Can economic growth save Social Security? Short answer: no. Several Republican candidates, including Ron DeSantis and Vivek Ramaswamy, have claimed that the US can “grow” its way out of coming Social Security insolvency by boosting economic growth to 3 to 5 percent per year. As the Committee for a Responsible Federal Budget explains, “[higher economic growth usually comes with] wage increases [which] would result in higher benefit payments over time, as initial benefits are based upon wages and the benefit formula is indexed to wage growth. Furthermore, because the trust fund is only a decade from exhaustion and faces such a large shortfall, even a substantial boost in growth would only slightly delay trust fund depletion. Indeed, the Social Security Trustees have estimated that a 50 percent increase in real wage growth would only delay Social Security’s insolvency date by one year.”
Tax increases won’t bring fiscal sustainability. In a new paper, Kimberly A. Clausing and Natasha Sarin propose a menu of revenue-raising tax reforms that would generate $3.5 trillion over the coming decade, “stabilizing debt-to-GDP ratios at current levels over the coming decade.” While they highlight a few revenue proposals worth considering, the main problem with a tax-focused approach to primary balance is spending consistently outstrips revenue. Since 1970, revenue has exceeded outlays in only four years (1998—2001). What we’re witnessing time and time again is higher revenues end up chasing yet higher spending. As the Tax Foundation explains: “While tax revenue has increased about 28 percent since the pre-pandemic year 2019, spending has increased about 46 percent, and the deficit has more than doubled to $2 trillion.” Moreover, “If higher taxes have even a modest negative impact on growth, tax increases have no capacity for restoring fiscal balance. That finding leaves expenditure cuts—especially to Medicare, Medicaid, and ACA subsidies—as the only viable avenues for significant reductions in fiscal imbalance,” explains Jeff Miron.
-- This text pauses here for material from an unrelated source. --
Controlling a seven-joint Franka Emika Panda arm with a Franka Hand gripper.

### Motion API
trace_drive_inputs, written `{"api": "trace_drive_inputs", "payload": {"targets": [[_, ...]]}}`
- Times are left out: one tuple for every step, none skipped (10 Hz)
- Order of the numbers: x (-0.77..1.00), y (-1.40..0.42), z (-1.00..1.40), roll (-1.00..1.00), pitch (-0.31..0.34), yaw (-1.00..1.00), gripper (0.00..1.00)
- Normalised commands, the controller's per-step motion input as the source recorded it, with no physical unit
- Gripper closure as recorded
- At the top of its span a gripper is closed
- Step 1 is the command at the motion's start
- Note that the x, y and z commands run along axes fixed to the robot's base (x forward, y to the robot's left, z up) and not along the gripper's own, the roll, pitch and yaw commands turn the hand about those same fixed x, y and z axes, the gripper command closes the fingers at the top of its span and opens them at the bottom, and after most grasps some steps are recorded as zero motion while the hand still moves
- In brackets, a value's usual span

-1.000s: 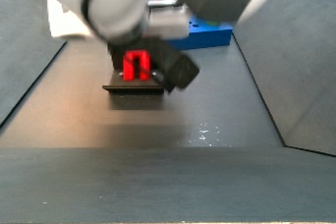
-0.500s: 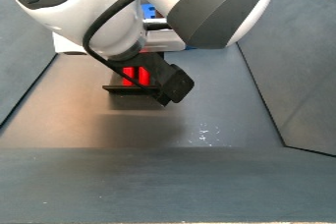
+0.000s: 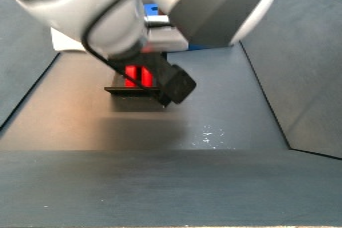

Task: Pick up the square-circle object. Move up. Place the square-circle object on the fixture. Regrasp the square-circle object. Rotate the square-circle object. Move to above the board. Insert the square-circle object.
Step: Regrasp the square-circle object.

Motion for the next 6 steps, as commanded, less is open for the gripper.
{"api": "trace_drive_inputs", "payload": {"targets": [[-0.02,0.01,1.0,-0.04,-0.005,-0.01,0.0],[-0.02,0.01,1.0,-0.02,-0.008,0.0,0.0],[-0.03,0.01,1.0,0.0,-0.011,0.01,0.0],[-0.04,0.01,0.84,0.0,-0.007,0.02,0.0],[-0.04,0.01,0.72,0.01,-0.005,0.02,0.0],[-0.04,0.01,0.4,0.02,-0.001,0.02,0.0]]}}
Hungry Uncle Sam. “The amount of refinancing Uncle Sam needs continues to grow, with more than $8T of debt maturing in the next 12 months,” writes Moses Sternstein. That’s 1/3 of total Treasuries outstanding and 3.5x more than what was net issued this year. Consider also the additional $2 trillion net-new issuance next year to cover the projected deficit. “That’s a whole lot of borrowing at precisely the time when central banks, especially ours, have said ‘borrowing money is going to be hard and expensive.’” See the graphic below showing federal debt maturation over time.